I must mention at that point that I happen to be a brunette with the following attributes: French birth place, black eyes, Moroccan grand parents, Islamic education and culture, left political affiliation, London living place and a complex - but openly and happily recognized - identity.
This apparent obviousness was not easy to accept for two of my blogging colleagues though. The point is they did not find I really “looked European”. According to one of them, it even seems I was… Persian! Hopefully, no one took any measures of my skull to make sure of it.
Living with their time, my blogging fellows actually used the word “Iranian” but I so much like Montesquieu, in spite of his eighteenth-century orientalist bias that I would like to pay a modest tribute to the father of The Spirit of Laws by using the “Persian” outdated word.
Talking with these two thinkers - whose lights were probably switched off - sounded quite surreal. I still cannot tell you, Dear Reader, if it was the Belgian air - native land of Magritte and Scutenaire - or mere common prejudice that affected our conversation.
The man asked me first where I was originally coming from. I replied: “ France ”. This is true, Dear Reader, please do not alert any of your borders police! I am a French national, born in France . French is my first language and is affecting my accent when I speak English - or even Arabic. I have a French ID card. I used to love camembert and croissants before I went vegan - that what often happens when a French vegetarian moves to London , but this is another story.
Anyway revenons à nos moutons - mais pas ceux égorgés dans les baignoires - as we say in French. So, this man kept looking at me as if something was going wrong, and eventually dared asking the same question again - about my parents, this time. Again, I replied “French” - which is true: both of them actually are. The guy was not satisfied though and instead of getting another Kir and relax, he kept on questioning me about my really exciting genealogy. At least, exciting for him. I felt embarrassed because no one among my friends around was asked the same kind of persistent questions. What the hell was he looking for?
So I said: “my grand-parents are Moroccan”.
He seemed relieved. Mamie (Mamie means Grandma in French), Gede (Gede means Granddad in Arabic): you really saved my life!
Maybe, my hair was too black or my eyes were too dark. How can she be French - European?
A girl who shared the same inquisitive attitude finally added the magic sentence: “The way you look… I thought you were Iranian!”
Mmmm. Right. Please pronounce it, even mentally, with a long punk Rrrrr, only as Johnny Rotten - or Arno, the Belgian singer I am in love with - could actually say it. Full of joyous and desperate consciousness!

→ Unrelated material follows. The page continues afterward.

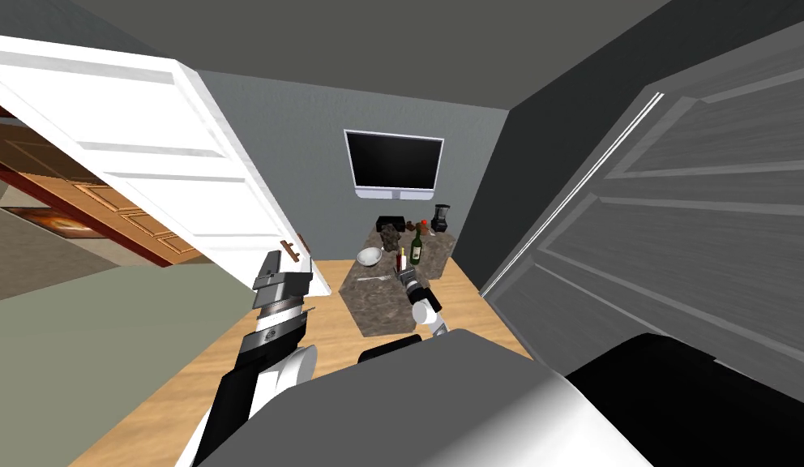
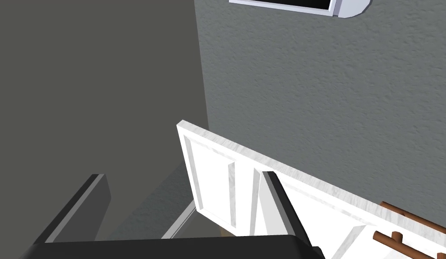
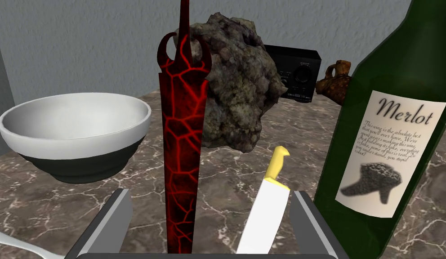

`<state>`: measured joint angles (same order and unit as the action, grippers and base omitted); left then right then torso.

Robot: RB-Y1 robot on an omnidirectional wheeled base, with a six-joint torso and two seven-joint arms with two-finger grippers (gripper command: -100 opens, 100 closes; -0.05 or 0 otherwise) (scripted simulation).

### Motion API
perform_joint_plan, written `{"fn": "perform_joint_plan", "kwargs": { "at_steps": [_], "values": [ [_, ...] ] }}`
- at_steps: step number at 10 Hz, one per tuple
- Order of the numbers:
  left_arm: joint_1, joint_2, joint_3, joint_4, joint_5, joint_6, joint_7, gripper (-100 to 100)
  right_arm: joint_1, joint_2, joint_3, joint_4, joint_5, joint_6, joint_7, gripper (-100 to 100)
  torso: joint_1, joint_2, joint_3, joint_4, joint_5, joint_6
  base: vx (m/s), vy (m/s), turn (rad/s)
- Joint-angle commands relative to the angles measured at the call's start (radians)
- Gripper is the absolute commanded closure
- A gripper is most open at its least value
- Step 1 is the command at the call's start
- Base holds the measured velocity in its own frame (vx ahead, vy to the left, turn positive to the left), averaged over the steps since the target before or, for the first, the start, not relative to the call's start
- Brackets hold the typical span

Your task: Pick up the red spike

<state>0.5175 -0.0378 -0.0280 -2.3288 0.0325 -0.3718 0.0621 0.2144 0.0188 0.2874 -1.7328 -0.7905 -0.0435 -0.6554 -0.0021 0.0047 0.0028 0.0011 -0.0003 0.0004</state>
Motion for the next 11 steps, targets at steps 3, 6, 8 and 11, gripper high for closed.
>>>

One objective reason that may explain this pretty stupid judgment though is that among the Thinkers, no one was Black or Asian. I simply refuse to use here (and any other place) the appalling expression “people of colour” - because it makes it sound like White is not actually a colour, but a standard - which as a consequence does not even need to be named.
This story raises a big and important question: how do you actually define someone as a European? By the way s-he looks? The religion s-he practices - or does not practice? His or her race?
Dear Reader, a Persian girl needs your European lights!